• [EXERCISE DIRECTIONS]: Which lines make up the answer? Those from the line with "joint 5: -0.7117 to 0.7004" through the end of the data; reproduce them exactly.
(RAW DATA begins)
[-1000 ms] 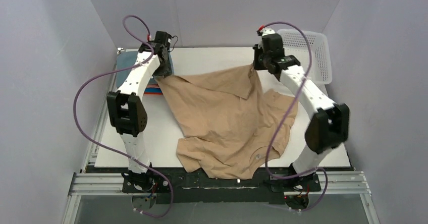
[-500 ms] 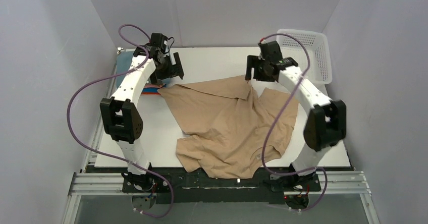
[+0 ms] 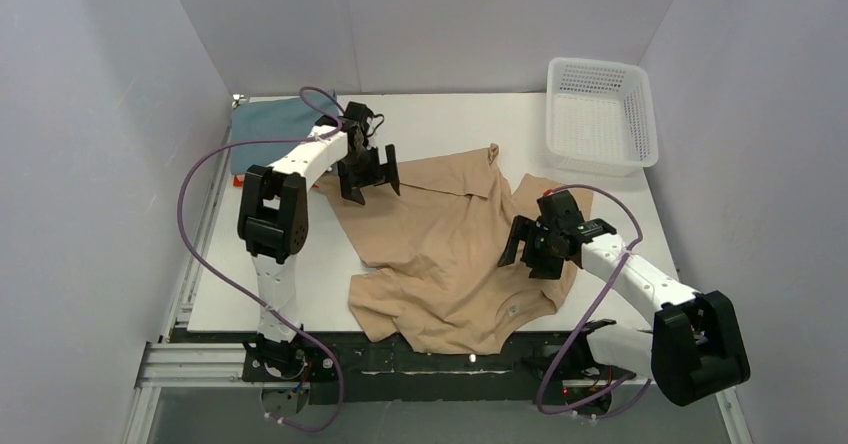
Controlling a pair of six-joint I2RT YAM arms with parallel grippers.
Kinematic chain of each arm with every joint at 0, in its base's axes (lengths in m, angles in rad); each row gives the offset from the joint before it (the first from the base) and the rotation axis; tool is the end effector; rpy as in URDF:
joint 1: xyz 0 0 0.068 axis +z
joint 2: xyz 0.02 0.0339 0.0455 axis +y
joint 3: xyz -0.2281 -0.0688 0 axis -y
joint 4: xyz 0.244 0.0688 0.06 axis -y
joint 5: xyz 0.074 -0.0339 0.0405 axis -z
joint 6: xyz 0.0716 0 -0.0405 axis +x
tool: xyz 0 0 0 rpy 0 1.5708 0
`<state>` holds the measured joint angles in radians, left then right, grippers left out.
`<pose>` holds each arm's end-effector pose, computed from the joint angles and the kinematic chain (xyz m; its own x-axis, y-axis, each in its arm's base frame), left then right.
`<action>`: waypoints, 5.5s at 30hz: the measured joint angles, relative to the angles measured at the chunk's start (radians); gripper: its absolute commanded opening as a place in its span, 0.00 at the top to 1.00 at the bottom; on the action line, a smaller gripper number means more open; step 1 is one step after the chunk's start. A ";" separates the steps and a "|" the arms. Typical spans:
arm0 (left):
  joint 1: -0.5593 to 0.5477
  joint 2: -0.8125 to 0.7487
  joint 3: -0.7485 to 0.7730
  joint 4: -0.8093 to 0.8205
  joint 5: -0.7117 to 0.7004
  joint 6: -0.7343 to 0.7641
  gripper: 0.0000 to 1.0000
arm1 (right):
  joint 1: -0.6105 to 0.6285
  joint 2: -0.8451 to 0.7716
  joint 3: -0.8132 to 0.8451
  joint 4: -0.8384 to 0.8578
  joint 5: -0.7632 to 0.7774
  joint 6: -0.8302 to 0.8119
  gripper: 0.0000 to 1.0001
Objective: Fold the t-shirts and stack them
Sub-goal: Flatten out the tshirt
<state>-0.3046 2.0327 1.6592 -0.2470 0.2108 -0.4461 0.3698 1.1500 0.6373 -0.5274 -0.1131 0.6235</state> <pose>0.4609 -0.1606 0.2008 -0.6970 -0.2231 -0.6815 0.1718 0.8707 -0.4608 0.2230 0.0951 0.1291 -0.8936 0.2758 -0.3541 0.1347 0.9174 0.3745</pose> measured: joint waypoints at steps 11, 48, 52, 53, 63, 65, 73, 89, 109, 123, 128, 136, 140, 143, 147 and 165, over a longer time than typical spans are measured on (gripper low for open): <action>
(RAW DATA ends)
• [EXERCISE OUTPUT]:
  joint 5: -0.7117 to 0.7004
  joint 6: -0.7343 to 0.7641
  gripper: 0.0000 to 1.0000
arm1 (right):
  joint 1: -0.6105 to 0.6285
  joint 2: -0.8451 to 0.7716
  joint 3: -0.8132 to 0.8451
  joint 4: -0.8384 to 0.8578
  joint 5: -0.7632 to 0.7774
  joint 6: -0.8302 to 0.8119
  gripper: 0.0000 to 1.0001
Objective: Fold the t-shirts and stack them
Sub-goal: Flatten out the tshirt
<state>-0.3046 2.0327 1.6592 -0.2470 0.2108 -0.4461 0.3698 1.1500 0.6373 -0.5274 -0.1131 0.6235</state> <pose>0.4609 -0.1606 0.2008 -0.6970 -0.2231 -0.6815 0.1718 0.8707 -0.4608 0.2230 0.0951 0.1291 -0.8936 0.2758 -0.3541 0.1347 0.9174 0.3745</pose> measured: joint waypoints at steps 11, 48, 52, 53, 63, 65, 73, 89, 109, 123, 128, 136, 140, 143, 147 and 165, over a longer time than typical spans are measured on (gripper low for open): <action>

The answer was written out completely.